Films will air at 22.00 on RTBF as follows:
29 March: Luckas Vander Taelen and Pascal Verbeken’s Het beloofde land (The Promised Land) takes a look back at a somewhat forgotten history of mass Flemish immigration into Wallonia in the early part of the 20th century when work in industry and the mines was plentiful and the economic situation in Flanders was depressed – the exact opposite of the situation today (photo above). La Royale Harmonie by well-known documentarian Manu Bonmariage seeks the opinions of both experts and regular folk from the south of the country on the possibility of a Belgium split.
5 April: Of all the films in the series, this one might just be the most fun: In Geertrui Coppens Een Belgisch verhaal (A Belgian Story), two journalists – one Flemish, one Walloon – organise a footrace between colleagues from each of their language territories. As they run along the Flanders/Wallonia border they talk about what separates – and unites – Belgium. Ça rime et ça rame comme tartine et boterham (we’re not going to try to translate that) finds a Frenchspeaking Brussels woman learning Dutch while searching for her Flemish roots.
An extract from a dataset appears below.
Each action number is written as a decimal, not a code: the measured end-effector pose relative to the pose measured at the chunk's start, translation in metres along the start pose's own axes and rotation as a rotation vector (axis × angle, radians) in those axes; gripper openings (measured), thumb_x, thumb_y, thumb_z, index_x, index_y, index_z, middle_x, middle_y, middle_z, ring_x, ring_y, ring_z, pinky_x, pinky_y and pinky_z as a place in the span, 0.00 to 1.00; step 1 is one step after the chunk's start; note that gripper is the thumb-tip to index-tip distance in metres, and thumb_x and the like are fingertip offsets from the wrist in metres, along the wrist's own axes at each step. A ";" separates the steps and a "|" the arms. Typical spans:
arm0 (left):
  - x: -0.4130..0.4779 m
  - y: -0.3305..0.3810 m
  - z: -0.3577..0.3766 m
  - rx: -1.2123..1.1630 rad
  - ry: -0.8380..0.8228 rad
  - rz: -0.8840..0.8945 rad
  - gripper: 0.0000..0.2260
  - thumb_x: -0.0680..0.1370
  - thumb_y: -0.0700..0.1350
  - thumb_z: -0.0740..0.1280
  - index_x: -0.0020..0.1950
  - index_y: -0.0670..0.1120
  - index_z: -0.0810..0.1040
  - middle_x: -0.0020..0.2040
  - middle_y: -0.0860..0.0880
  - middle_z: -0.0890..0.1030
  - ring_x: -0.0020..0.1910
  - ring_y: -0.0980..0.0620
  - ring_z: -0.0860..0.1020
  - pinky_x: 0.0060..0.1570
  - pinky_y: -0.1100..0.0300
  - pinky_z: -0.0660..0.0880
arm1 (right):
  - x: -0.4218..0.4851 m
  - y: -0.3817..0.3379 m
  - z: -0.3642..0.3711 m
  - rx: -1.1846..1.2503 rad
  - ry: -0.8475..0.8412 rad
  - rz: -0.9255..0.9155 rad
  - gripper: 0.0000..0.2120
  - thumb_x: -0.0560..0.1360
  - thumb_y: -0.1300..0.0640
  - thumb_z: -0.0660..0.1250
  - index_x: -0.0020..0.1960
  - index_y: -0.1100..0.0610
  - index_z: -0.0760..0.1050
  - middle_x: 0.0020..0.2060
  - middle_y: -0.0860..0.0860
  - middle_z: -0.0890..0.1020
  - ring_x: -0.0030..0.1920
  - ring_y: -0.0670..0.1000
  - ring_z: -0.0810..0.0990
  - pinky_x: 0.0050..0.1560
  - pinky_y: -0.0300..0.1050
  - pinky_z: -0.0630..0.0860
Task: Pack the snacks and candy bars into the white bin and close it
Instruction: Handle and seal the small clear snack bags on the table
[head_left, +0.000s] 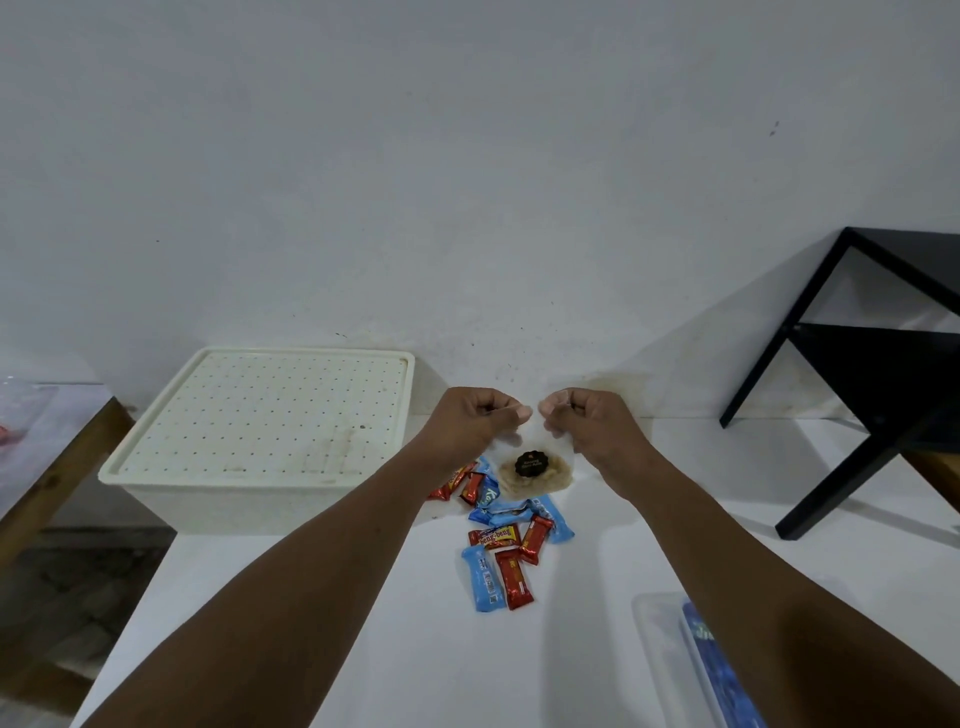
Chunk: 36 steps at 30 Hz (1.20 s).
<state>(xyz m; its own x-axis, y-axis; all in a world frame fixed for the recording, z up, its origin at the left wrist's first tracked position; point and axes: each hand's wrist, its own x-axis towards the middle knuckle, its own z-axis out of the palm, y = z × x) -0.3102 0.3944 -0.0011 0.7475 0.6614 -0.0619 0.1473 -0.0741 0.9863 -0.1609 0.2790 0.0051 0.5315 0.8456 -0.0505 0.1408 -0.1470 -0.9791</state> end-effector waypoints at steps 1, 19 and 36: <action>0.000 -0.002 -0.002 -0.036 0.002 -0.018 0.10 0.75 0.47 0.74 0.49 0.40 0.84 0.42 0.42 0.86 0.41 0.50 0.85 0.49 0.51 0.79 | 0.001 0.000 -0.001 -0.001 0.017 -0.001 0.05 0.77 0.58 0.69 0.42 0.56 0.81 0.32 0.50 0.81 0.36 0.47 0.76 0.37 0.36 0.73; -0.007 -0.007 -0.020 -0.052 -0.004 -0.112 0.15 0.76 0.51 0.71 0.50 0.39 0.83 0.44 0.39 0.85 0.41 0.49 0.83 0.46 0.55 0.79 | 0.008 0.003 0.003 -0.052 -0.075 -0.030 0.08 0.71 0.51 0.76 0.42 0.55 0.83 0.34 0.48 0.83 0.36 0.44 0.79 0.40 0.37 0.73; -0.011 0.000 -0.014 -0.163 -0.215 -0.292 0.14 0.77 0.45 0.71 0.57 0.35 0.81 0.54 0.34 0.82 0.53 0.36 0.83 0.54 0.47 0.80 | 0.003 0.000 -0.011 -0.124 -0.176 -0.025 0.06 0.72 0.54 0.75 0.46 0.57 0.86 0.31 0.43 0.79 0.34 0.41 0.73 0.39 0.35 0.70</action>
<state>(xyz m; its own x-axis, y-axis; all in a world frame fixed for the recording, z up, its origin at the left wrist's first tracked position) -0.3276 0.3976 0.0014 0.8108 0.4642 -0.3565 0.2815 0.2247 0.9329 -0.1502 0.2756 0.0069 0.3742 0.9246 -0.0710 0.2592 -0.1778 -0.9493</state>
12 April: Filmmaker Jacques Duez, meanwhile, turns to the country’s children in België in al zijn staten (Belgium in All its Forms), and they come up with wonderfully mixedup versions of contemporary society that come uncomfortably close to mimicking politicians, while Maya Van Leemput’s Belgische toekomsten (Belgian Futures) imagines four possible outcomes for the Belgium of tomorrow.